## WHAT YOU HAVE TO DO
Return an exact copy of the data, starting at its first line and ending at the line that contains "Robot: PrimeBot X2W", minus any pictures.

==========

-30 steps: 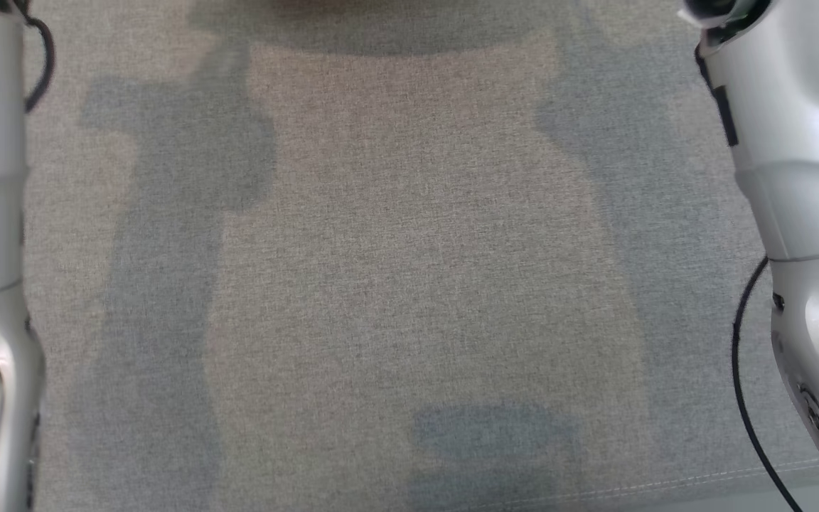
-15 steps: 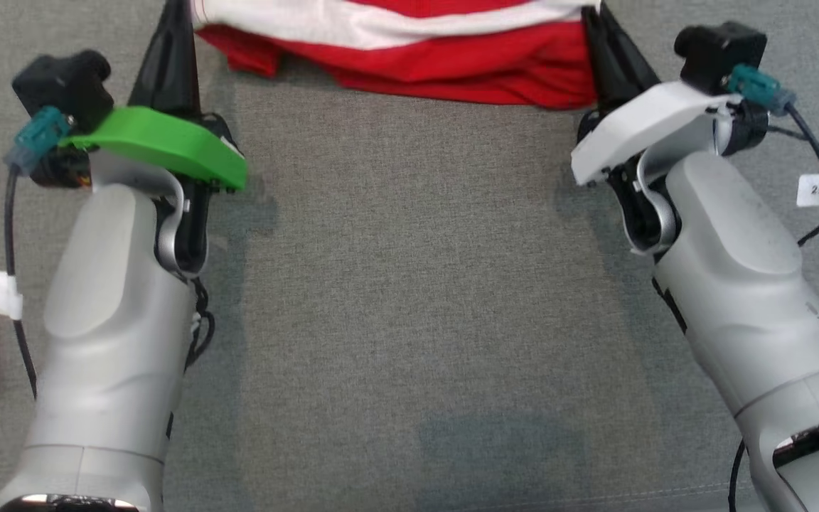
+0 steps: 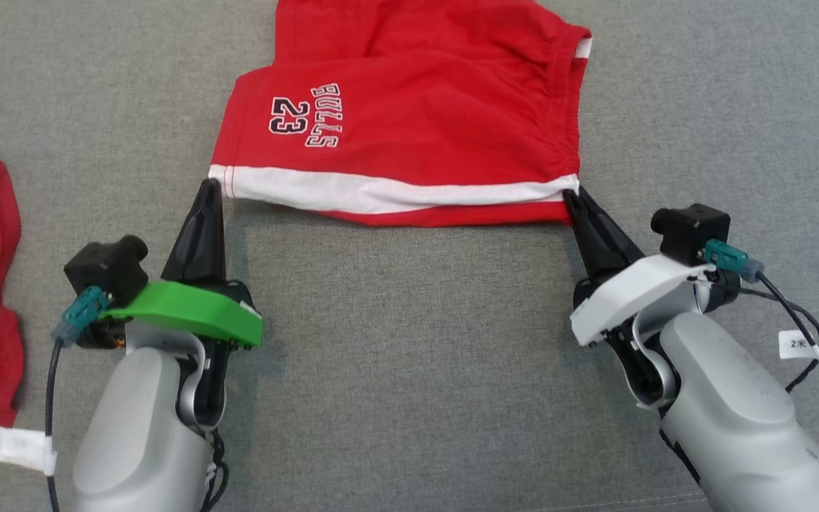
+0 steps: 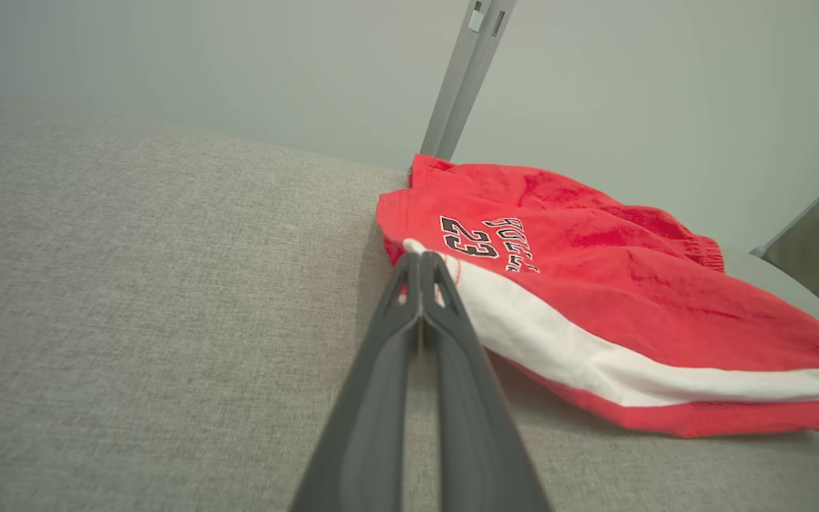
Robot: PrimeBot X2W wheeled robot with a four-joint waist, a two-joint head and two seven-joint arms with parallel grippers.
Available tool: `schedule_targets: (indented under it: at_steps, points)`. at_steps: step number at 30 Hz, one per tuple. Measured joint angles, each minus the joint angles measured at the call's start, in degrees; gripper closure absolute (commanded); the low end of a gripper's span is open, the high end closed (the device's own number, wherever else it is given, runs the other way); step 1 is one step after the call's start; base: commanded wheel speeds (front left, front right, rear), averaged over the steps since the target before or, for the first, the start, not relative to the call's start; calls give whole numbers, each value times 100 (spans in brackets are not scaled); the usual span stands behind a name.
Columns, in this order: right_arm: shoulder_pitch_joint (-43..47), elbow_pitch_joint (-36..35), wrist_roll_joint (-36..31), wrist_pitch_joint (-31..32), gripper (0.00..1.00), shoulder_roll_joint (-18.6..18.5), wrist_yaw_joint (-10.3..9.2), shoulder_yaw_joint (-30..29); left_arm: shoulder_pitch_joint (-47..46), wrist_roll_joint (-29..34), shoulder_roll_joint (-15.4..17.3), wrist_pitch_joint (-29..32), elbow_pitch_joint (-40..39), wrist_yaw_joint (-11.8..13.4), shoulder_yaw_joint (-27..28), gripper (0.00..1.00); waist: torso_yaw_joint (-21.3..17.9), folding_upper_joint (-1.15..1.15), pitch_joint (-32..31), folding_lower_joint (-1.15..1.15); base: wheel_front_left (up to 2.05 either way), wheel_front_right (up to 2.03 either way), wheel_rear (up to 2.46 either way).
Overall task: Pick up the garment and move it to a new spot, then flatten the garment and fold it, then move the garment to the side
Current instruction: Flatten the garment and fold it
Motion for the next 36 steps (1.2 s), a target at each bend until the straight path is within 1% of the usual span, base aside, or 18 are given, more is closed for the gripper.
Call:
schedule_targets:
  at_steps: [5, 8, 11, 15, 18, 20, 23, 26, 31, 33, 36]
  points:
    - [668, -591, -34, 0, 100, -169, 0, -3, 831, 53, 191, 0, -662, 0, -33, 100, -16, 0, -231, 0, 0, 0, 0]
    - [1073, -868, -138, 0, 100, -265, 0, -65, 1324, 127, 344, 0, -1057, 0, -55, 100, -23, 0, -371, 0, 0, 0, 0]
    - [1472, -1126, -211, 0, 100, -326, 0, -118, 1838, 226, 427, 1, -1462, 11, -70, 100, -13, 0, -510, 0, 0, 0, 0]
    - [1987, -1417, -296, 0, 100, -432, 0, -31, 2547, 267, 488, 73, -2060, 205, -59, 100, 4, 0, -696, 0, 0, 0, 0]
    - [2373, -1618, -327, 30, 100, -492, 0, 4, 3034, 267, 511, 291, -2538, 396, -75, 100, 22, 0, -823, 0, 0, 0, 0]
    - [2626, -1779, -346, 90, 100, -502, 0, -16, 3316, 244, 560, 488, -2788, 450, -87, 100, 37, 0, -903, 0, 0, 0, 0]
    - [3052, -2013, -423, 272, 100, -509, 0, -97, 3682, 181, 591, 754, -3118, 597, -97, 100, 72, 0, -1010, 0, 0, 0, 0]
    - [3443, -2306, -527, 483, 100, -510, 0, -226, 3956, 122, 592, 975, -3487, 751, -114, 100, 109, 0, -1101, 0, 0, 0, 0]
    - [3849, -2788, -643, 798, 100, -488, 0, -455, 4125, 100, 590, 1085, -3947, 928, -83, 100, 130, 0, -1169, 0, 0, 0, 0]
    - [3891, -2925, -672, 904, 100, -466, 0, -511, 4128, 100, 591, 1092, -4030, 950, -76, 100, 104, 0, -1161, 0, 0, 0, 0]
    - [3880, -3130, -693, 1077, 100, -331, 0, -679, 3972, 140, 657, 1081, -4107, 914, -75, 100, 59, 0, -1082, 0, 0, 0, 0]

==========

## RESULT BELOW
-30 steps: 
-15 steps: 
+0 steps: 
+0 steps: 
Robot: PrimeBot X2W wheeled robot with a four-joint waist, a two-joint head and two seven-joint arms with parallel grippers.

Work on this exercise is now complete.